Sementara Gani hanya tersenyum getir. Semua usaha meminta maafnya memang belum ada yang berhasil melunakkan kemarahan Sena sampai saat ini. “Aku harus lebih kerja keras biar bisa beliin ponsel baru buat Sena.” gumam Gani. Dibayangkannya senyuman lebar Sena saat disodori sebuah ponsel baru untuk mengalihkan lelah yang belakangan ini terasa sangat menggerogoti tubuh.

💧💧💧💧

“Sena, kamu yakin mau bantuin aku jualan?” tanya Ratih pada gadis yang berdiri di depan mejanya. Sedangkan tangan gadis itu sibuk memindahkan sebagian dagangan dari keranjang dagangnya yang biasa ke sebuah nampan plastik putih. Benda itu memang sengaja Ratih bawa hari ini.

“Yakinlah!” balas Sena mantap.

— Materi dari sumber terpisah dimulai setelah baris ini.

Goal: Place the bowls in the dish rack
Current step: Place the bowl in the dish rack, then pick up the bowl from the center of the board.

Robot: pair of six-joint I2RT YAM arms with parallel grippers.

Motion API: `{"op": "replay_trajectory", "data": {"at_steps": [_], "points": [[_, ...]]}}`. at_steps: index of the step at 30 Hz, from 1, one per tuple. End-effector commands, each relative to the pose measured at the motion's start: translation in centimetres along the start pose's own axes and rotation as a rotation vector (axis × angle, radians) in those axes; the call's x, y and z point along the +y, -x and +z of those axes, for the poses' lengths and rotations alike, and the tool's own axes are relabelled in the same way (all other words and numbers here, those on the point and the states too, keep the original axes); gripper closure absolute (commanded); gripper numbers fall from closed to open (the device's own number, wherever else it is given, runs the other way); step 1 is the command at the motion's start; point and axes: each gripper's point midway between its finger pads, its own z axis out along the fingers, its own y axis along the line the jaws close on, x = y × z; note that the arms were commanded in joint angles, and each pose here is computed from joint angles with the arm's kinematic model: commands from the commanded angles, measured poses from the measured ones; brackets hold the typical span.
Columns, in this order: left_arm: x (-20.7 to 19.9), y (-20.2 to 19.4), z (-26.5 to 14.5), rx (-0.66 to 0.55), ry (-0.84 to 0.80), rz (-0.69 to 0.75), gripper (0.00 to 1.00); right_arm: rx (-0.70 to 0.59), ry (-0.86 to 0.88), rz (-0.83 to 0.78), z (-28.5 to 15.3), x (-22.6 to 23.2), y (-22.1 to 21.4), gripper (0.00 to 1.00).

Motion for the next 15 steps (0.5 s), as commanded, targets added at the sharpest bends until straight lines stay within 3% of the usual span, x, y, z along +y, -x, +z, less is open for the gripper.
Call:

Tapi caranya menghela napas berat dua detik kemudian, cukup untuk membuat Ratih sadar kalau sebetulnya—entah sedikit atau banyak—Sena masih memikirkan gengsi.

Ratih diam sembari meneruskan aktivitasnya. Sesekali ia melirik Sena yang juga sedang sibuk menata kue-kue basah agar tampak rapi berjejer di atas nampan sebelum membawanya berkeliling sebentar lagi. Ratih tahu, Sena mau membantu begini sebab merasa tidak enak padanya. Tiga hari lalu, Ratih melunasi hutang Sena pada Eva dengan menambahi  kekurangan dari jumlah uang milik Sena yang gadis itu tinggalkan berhamburan di belakang gudang.

Ceritanya, karena tidak berani menemui gank Eva sendirian, Ratih diantar Pram dan Epeng. Sebelum kembali ke kelas, Ratih bilang pada Epeng dan Pram untuk merahasiakan pelunasan hutang itu dari Sena. Tapi besoknya, Epeng seolah amnesia dan dengan santai bercerita pada Sena langsung. Jelas Sena merasa sangat tidak enak setelah tahu kalau Ratih yang keadaan ekonominya juga sangat pas-pasan mau bersukarela memakai tabungan sendiri untuk membebaskannya dari urusan dengan gank Eva. Dan kemarin, gadis memohon untuk diizinkan membantu berjualan selama belum bisa mengganti uang tabungan Ratih.

“Aku kan sudah bilang Sen, soal uang tabungan itu, aku masih ada sisa kok. Jadi jangan terlalu dipikirin gimana buat gantinya. Pelan-pelan saja. Kamu juga nggak perlu sampai bantuin aku jualan begini. Nanti kamu malu lagi...”

Satu kalimat terakhir Ratih ucapkan dengan sangat lirih. Sena yang masih bisa mendengarnya menghentikan gerakan tangan. dibalasnya tatapan Ratih dengan melebarkan senyuman. “Sebetulnya, ya, Rat, aku capek terus-terusan nurutin gengsi.” Tawa pelan menjeda kalimat Sena. “Dan tujuan utamaku ikut kamu jualan begini tuh, supaya bisa belajar jadi orang yang nggak gampang kalah sama malu dan gengsi selama yang dilakukan adalah hal baik.”